#### Work instructions:
Beginning with the first line of the data below, extract each line up to and including the one containing "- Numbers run". Copy them exactly and add nothing.

#### Supplied data:
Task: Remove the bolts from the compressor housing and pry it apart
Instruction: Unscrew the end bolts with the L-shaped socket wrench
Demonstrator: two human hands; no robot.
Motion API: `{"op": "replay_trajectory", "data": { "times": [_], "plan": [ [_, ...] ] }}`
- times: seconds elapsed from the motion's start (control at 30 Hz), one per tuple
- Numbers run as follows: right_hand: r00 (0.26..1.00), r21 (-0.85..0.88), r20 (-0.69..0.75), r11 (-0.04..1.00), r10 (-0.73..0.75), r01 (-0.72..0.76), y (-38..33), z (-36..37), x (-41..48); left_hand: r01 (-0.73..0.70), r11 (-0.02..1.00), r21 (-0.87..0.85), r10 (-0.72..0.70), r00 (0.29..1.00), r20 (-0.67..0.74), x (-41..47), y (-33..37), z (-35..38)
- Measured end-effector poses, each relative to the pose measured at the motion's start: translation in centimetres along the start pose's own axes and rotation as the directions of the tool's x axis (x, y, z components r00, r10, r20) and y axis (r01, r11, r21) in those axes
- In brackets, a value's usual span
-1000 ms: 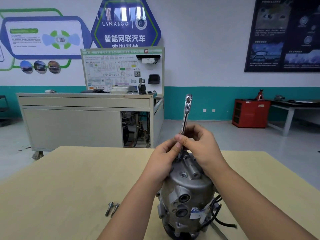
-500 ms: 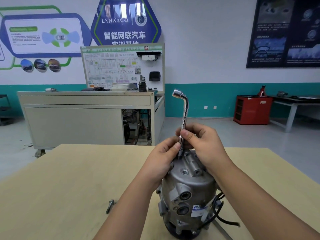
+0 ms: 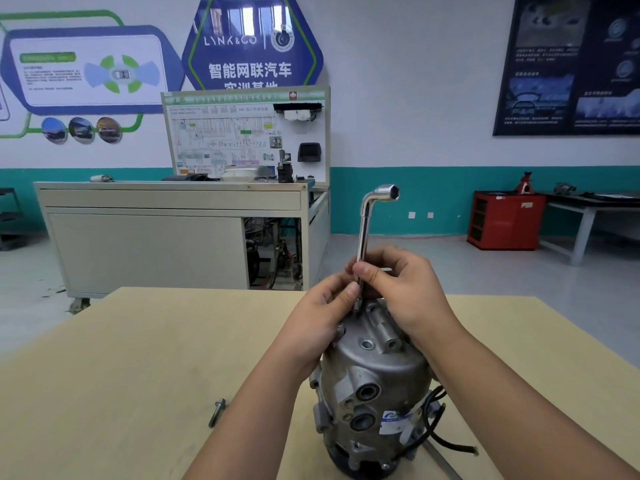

#### Response area:
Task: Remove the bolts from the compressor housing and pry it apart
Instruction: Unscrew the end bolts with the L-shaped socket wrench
Demonstrator: two human hands; no robot.
Motion API: `{"op": "replay_trajectory", "data": { "times": [_], "plan": [ [_, ...] ] }}`
- times: seconds elapsed from the motion's start (control at 30 Hz), one per tuple
- Numbers run as follows: right_hand: r00 (0.26..1.00), r21 (-0.85..0.88), r20 (-0.69..0.75), r11 (-0.04..1.00), r10 (-0.73..0.75), r01 (-0.72..0.76), y (-38..33), z (-36..37), x (-41..48); left_hand: r01 (-0.73..0.70), r11 (-0.02..1.00), r21 (-0.87..0.85), r10 (-0.72..0.70), r00 (0.29..1.00), r20 (-0.67..0.74), x (-41..47), y (-33..37), z (-35..38)

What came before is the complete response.